Moscow abstained in a vote at the UN Security Council to adopt a US-drafted resolution that called on South Sudan’s leaders to show further political will to advance peace.
The resolution, which also renewed the mandate of the UN peacekeeping force in South Sudan (UNMISS) for a year until 15 March 2020, was supported by 14 of the 15 council members.
The five-year war has killed tens of thousands, uprooted more than one third of South Sudan’s 12 million people and has seen horrific levels of sexual violence along with brutal attacks on civilians.
Russia complained that the measure failed to welcome the peace deal brokered by Sudan and signed in September, saying this sent “the incorrect signal” to Juba’s warring sides.
“We are disappointed by the stubborn reluctance of colleagues to welcome the Khartoum agreement,” said Russian Deputy Ambassador Dmitry Polyanskiy.
Russia also said the US resolution prioritised gender and human rights issues over implementation of the peace deal.

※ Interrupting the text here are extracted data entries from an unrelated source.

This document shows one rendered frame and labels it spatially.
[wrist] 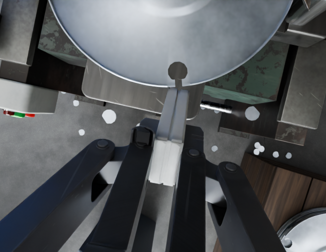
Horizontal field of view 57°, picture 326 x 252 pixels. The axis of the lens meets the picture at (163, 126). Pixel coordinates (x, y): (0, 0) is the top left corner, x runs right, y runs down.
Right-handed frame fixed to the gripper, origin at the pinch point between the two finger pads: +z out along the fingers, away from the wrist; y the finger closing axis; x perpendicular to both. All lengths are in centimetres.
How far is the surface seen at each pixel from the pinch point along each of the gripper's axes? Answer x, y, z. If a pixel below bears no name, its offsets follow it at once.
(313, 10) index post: 6.1, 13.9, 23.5
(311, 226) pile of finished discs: -42, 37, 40
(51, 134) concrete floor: -56, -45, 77
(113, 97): -5.7, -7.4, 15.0
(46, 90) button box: -16.2, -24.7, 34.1
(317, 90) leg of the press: -5.8, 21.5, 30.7
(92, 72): -3.6, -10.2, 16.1
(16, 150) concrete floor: -63, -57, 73
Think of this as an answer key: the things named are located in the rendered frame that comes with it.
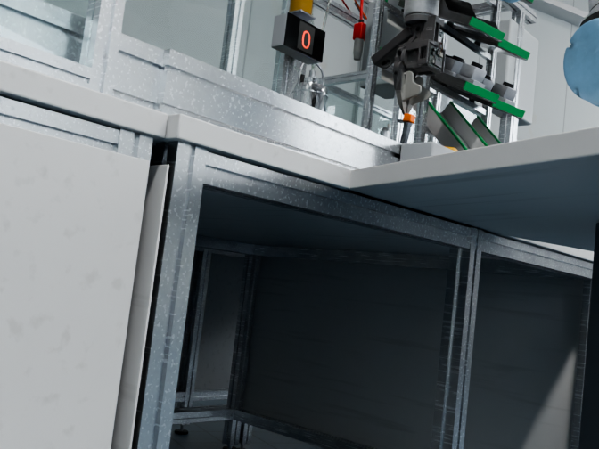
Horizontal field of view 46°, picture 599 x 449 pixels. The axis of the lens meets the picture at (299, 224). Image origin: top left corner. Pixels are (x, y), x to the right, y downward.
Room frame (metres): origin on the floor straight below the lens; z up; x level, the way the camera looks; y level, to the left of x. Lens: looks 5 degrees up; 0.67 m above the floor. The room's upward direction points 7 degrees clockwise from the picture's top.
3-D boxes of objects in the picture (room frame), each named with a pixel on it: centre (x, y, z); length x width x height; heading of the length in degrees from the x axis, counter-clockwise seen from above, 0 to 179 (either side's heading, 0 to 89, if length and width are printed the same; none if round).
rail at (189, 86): (1.22, -0.09, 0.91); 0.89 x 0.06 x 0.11; 137
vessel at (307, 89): (2.51, 0.02, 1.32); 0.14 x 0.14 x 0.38
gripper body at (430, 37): (1.48, -0.22, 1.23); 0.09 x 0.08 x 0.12; 47
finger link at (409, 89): (1.47, -0.20, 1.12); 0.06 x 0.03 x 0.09; 47
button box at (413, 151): (1.32, -0.26, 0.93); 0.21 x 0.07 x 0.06; 137
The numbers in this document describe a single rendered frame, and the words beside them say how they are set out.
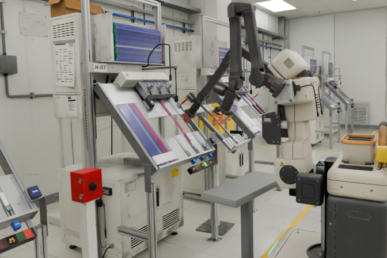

China also voiced disappointment at the council’s failure to strongly support the peace pact, but nevertheless voted in favor of the resolution.
What does the US want?
The resolution described the peace agreement as “an important step forward” and a “window of opportunity” but called on leaders to “demonstrate the political will to peacefully resolve the conflict”.
The measure stressed that key provisions — which are still under negotiation — on power-sharing and security arrangements for the return to Juba of opposition leaders were “essential” to advance the peace process.
“The US remains deeply concerned by the lack of political commitment from the parties at the national level to fully implement all tenets of the agreement,” US Acting Ambassador Jonathan Cohen told the council after the vote.
UNMISS is henceforth charged with protection of civilians; fostering a secure environment for the safe, informed, voluntary and return or relocation of internally displaced persons and refugees; creating suitable conditions for the delivery of humanitarian assistance; monitoring and investigating human rights violations; and supporting implementation of the Revitalized Agreement and the peace process.
Is the peace deal holding?
The peace deal provides for a power-sharing government that will prepare elections, but it has been greeted with skepticism after many previous agreements failed to take hold.
South Sudan descended into war in December 2013 when President Salva Kiir accused Riek Machar, his former deputy, of plotting a coup.
A previous peace agreement fell apart when heavy fighting broke out in Juba in July 2016 following the return of Machar, who was forced to flee on foot, chased by tanks and helicopter gunships.
Under the latest deal, Machar is scheduled to return to Juba in May to once again take part in a transitional government as vice president.
The Brussels-based International Crisis Group (ICG) on Wednesday warned that the six-month-old peace deal is doomed to collapse unless the sides can settle a string of disputes.
“The peace agreement is stalling and is at risk of collapse if more political deals aren’t struck,” said Alan Boswell, the group’s South Sudan analyst.
The deal called on the two main rival factions to assemble, screen and train their respective forces and unify them into a national army before the formation of a unity government in May.
None of these steps have occurred, just two months before the deadline, the ICG report said.
There were also unresolved disputes over local boundaries – which some sides felt Kiir had redrawn to benefit his Dinka ethnic group, the report added.